I found out about it on a Tuesday. With my Wordle still open in another tab.
The Setup
UK care provider, around 200 sites, 5,000 residents at any one time. I’d built them a custom permissions automation platform. Each resident folder got its own permission set based on status, role, and which home the staff worked out of. Per-item permissioning, by design.
Important note before we go further: this isn’t the build story, it’s the months-on incident. The build story gets its own post.
The system was working. Had been for ages. The kind of thing you stop thinking about because it’s just running.
Until it wasn’t.
The Morning
Coffee in hand, Wordle about to be opened. Email pinged. Application Insights alert. Then another. Then a few from the service desk because the client had also noticed.

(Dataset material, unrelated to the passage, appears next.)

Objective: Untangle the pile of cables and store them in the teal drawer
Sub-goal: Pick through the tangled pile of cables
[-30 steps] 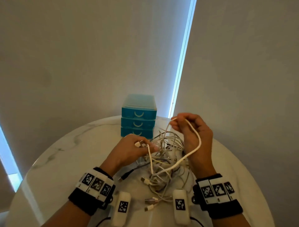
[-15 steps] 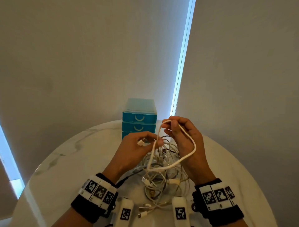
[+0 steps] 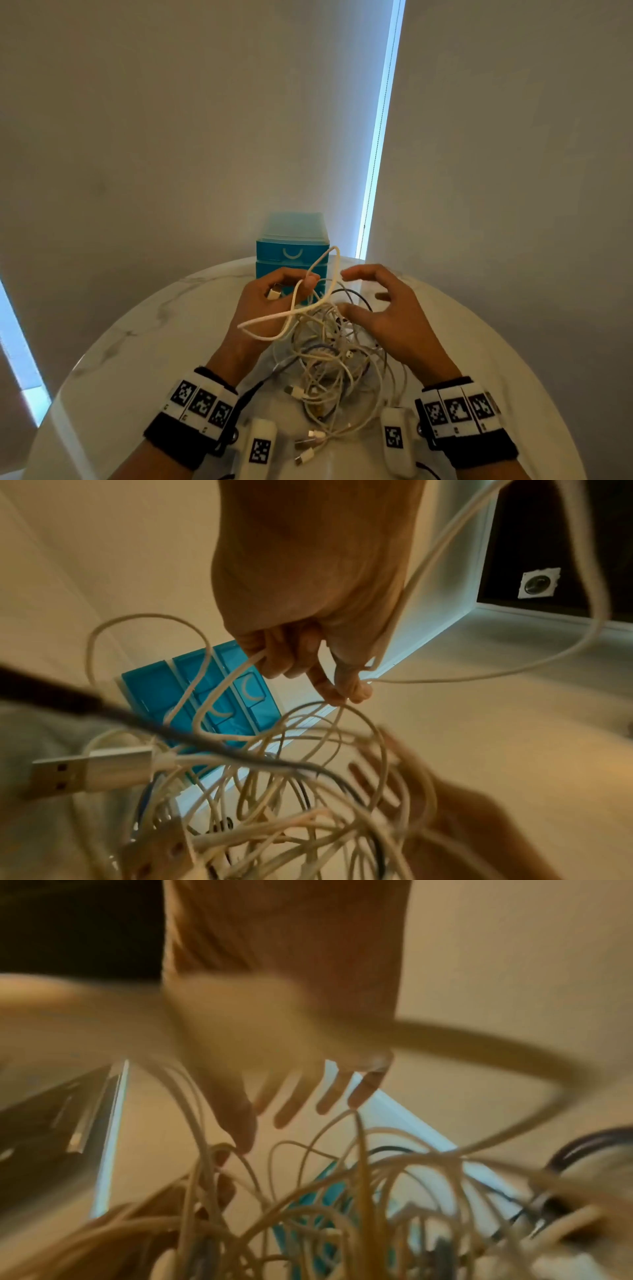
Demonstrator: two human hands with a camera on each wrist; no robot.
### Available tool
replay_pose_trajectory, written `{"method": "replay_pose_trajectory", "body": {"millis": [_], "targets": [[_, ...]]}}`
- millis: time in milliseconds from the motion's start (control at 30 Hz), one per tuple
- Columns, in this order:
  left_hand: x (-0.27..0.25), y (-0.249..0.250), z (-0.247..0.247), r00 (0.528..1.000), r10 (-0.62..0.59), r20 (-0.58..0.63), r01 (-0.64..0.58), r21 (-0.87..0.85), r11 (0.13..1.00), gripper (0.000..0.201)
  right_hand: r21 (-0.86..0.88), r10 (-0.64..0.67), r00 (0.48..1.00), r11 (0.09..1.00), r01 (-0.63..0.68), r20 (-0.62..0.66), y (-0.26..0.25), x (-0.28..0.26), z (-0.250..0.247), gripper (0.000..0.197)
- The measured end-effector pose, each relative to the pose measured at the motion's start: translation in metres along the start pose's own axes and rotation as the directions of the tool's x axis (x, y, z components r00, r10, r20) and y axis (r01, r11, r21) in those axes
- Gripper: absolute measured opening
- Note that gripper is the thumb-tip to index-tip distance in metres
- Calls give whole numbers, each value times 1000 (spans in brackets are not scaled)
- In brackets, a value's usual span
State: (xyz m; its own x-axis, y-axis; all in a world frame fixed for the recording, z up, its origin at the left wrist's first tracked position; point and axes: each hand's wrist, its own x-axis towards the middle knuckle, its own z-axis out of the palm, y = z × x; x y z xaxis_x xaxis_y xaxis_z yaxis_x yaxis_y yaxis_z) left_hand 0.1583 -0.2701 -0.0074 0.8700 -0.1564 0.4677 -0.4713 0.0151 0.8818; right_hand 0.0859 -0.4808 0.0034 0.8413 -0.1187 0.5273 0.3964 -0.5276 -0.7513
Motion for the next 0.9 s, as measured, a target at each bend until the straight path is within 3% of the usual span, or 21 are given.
{"method": "replay_pose_trajectory", "body": {"millis": [100,167,200,267,333,467,533,633,700,800,833,900], "targets": [[-1,3,-3,1000,7,-19,-7,-24,1000,12,64,-40,995,997,34,91,-8,2,10,14],[-3,8,-5,998,47,-45,-50,-63,997,17,-110,35,985,994,-17,170,8,1,16,10],[-3,10,-5,996,55,-71,-63,-112,992,21,-206,101,982,976,-66,162,16,1,16,11],[-2,14,-7,991,37,-125,-64,-220,973,29,-237,214,974,953,-190,81,25,2,12,13],[-1,15,-8,992,-1,-130,-33,-260,965,30,-208,213,977,957,-204,21,26,3,8,12],[-4,18,-4,999,9,-44,-19,-229,973,24,-238,62,995,970,-42,77,11,2,22,20],[-8,22,-1,999,52,5,-50,-210,977,26,-234,37,996,972,-18,78,8,0,29,12],[-9,24,-2,990,55,131,-39,-121,992,37,-164,-34,987,986,7,-160,4,1,20,5],[-8,22,-4,964,-29,264,27,11,1000,57,-63,-26,958,998,8,-285,3,3,8,6],[-7,13,-4,878,-170,448,112,153,982,70,-12,41,990,999,-43,-135,3,-1,6,11],[-6,9,-4,858,-215,466,122,223,967,70,-5,42,988,999,-44,-146,3,-1,8,12],[-4,1,-7,846,-289,448,141,334,932,62,118,54,949,993,-18,-309,3,4,5,13]]}}
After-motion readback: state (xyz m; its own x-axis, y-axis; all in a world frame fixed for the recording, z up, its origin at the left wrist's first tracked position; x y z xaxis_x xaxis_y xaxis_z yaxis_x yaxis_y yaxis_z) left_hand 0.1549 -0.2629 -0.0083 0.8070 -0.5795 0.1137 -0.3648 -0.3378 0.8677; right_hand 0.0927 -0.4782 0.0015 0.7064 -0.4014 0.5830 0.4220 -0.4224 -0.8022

Every Function and script in the system had a custom error handler that logged to App Insights with a [#TICKET] tag. An alert rule on that tag emailed me and the service desk. The tag itself doesn’t matter. [#TICKET], [#ALERT], [#GIRAFFE], whatever, as long as it’s unique enough never to collide with normal log noise. Point an alert at it. Done.
The errors were saying permissions weren’t being applied. PowerShell was complaining about something along the lines of “scope limit reached” / “unable to break inheritance”. The exact wording is in our ticketing system and I don’t have it in front of me. Gist was clear enough.
A bit of Googling. A bit of “wait, what limit?”. And there it was. 50,000 unique permission scopes per list or library. Hard cap. Microsoft documents it. Nobody reads it until they have to.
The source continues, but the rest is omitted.